The Culinary Edge’s Filice agrees with reining in pantry items, but she cautions against playing it too safe. Remember the importance of high-impact flavor in a virtual brand experience. “Make sure you’re introducing the right ingredients to bring that dish to life. If it makes the menu item a compelling offering, lead with that. Then find another place to use it,” she says. “We brought in new sauces for Starbird Bowls. As we start LTO [limited-time offering] planning for the Starbird core brand, we ask ourselves, ‘What did we bring in for Bowls that could inspire us and that we could maybe explore in a taco or salad, cross-utilizing it?’ If you’re trying so hard not to have a single-use SKU, you might be missing the opportunity for a really wonderful product.”

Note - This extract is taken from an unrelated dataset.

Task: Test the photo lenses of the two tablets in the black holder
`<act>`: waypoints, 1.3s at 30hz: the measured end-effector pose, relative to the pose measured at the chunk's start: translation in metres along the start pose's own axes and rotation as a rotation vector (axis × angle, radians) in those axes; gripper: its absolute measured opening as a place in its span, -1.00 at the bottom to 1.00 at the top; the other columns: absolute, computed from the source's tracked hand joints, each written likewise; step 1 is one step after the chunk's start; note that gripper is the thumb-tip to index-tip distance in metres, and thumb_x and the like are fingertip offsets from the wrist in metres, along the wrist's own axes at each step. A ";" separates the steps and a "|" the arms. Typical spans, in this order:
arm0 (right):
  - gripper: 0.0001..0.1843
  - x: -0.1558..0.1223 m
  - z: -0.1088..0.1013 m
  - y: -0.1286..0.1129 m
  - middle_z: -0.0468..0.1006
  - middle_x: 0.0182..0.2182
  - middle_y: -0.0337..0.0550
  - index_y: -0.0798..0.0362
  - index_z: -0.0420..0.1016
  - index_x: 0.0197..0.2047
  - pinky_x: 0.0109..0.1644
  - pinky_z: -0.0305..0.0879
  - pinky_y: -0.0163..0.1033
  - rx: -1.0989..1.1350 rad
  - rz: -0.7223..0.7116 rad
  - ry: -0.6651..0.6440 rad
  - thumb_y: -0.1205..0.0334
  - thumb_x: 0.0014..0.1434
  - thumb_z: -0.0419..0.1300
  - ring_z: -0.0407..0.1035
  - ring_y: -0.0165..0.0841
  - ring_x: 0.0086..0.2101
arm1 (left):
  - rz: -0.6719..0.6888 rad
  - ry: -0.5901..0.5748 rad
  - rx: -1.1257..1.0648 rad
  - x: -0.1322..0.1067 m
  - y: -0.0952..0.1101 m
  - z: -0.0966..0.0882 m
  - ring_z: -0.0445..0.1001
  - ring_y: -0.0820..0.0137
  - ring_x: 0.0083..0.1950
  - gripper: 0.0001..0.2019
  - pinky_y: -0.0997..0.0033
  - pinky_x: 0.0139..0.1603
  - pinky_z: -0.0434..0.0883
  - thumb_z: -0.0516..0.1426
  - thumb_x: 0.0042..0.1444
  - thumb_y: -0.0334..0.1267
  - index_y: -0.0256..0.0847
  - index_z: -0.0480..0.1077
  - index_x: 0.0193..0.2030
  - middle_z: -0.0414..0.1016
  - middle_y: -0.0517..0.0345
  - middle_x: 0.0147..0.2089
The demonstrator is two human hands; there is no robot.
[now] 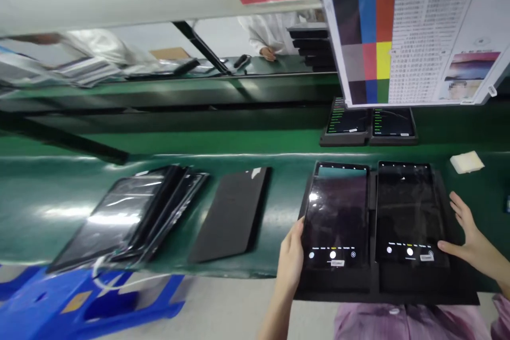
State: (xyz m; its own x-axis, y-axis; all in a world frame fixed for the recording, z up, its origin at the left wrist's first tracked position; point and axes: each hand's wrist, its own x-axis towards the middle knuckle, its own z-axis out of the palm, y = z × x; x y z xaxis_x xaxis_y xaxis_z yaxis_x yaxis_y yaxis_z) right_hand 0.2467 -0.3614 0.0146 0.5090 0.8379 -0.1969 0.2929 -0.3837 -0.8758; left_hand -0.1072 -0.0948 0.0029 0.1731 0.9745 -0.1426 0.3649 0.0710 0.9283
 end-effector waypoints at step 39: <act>-0.38 0.132 -0.109 0.011 0.52 0.15 0.01 0.04 0.52 0.17 0.27 0.22 0.41 -0.716 -0.261 0.267 0.47 0.03 0.09 0.23 0.21 0.22 | 1.172 -0.471 0.580 -0.066 0.055 0.054 0.28 0.05 0.41 -0.74 -0.05 0.31 0.36 0.04 0.46 -0.27 -0.15 0.52 0.12 0.34 -0.14 0.39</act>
State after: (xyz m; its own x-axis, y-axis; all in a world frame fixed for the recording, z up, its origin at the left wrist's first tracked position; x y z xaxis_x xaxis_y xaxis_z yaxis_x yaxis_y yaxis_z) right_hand 0.4054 -0.2970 0.0270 0.5025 0.8485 0.1659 0.8302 -0.4200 -0.3666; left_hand -0.0486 -0.1665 0.0450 0.8850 0.2327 0.4033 0.0973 -0.9394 0.3286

If you’re trying so hard not to have a single-use SKU, you might be missing the opportunity for a really wonderful product.
Montina Filice, Senior Strategist, The Culinary Edge
Delivery has a long-established footing in consumers’ lives, one that became more entrenched over the last year. Now, we have to consider what happens when consumers emerge from pandemic living and adopt some version of normalcy that involves leaving their bubble. Will virtual kitchens recede, having served dutifully, but be deemed irrelevant going forward? Or are they now a firmly established restaurant channel for operators and another avenue for diner outreach and growth?
“One of the biggest trends that came out of the 2008 market crash was fast casual,” says Filice. “It had a big uptick, then it got oversaturated and only the strong survived—but as a category, fast casual still exists. It wouldn’t surprise me if virtual kitchens follow that same trajectory. In the long term, there’s a convenience aspect and an accessibility that is being built upon with all of these virtual kitchens. And there’s a maximization of profits for restaurants. It will probably hit a peak and come back down a bit.”
A long runway for innovation and growth spells continued opportunity for restaurant brands. “The digital real estate investment is always going to be there because more people are going to be ordering,” says Hilder. “Starbird—and other brands—are there until the world changes again. We’ll react and make a pivot from there.”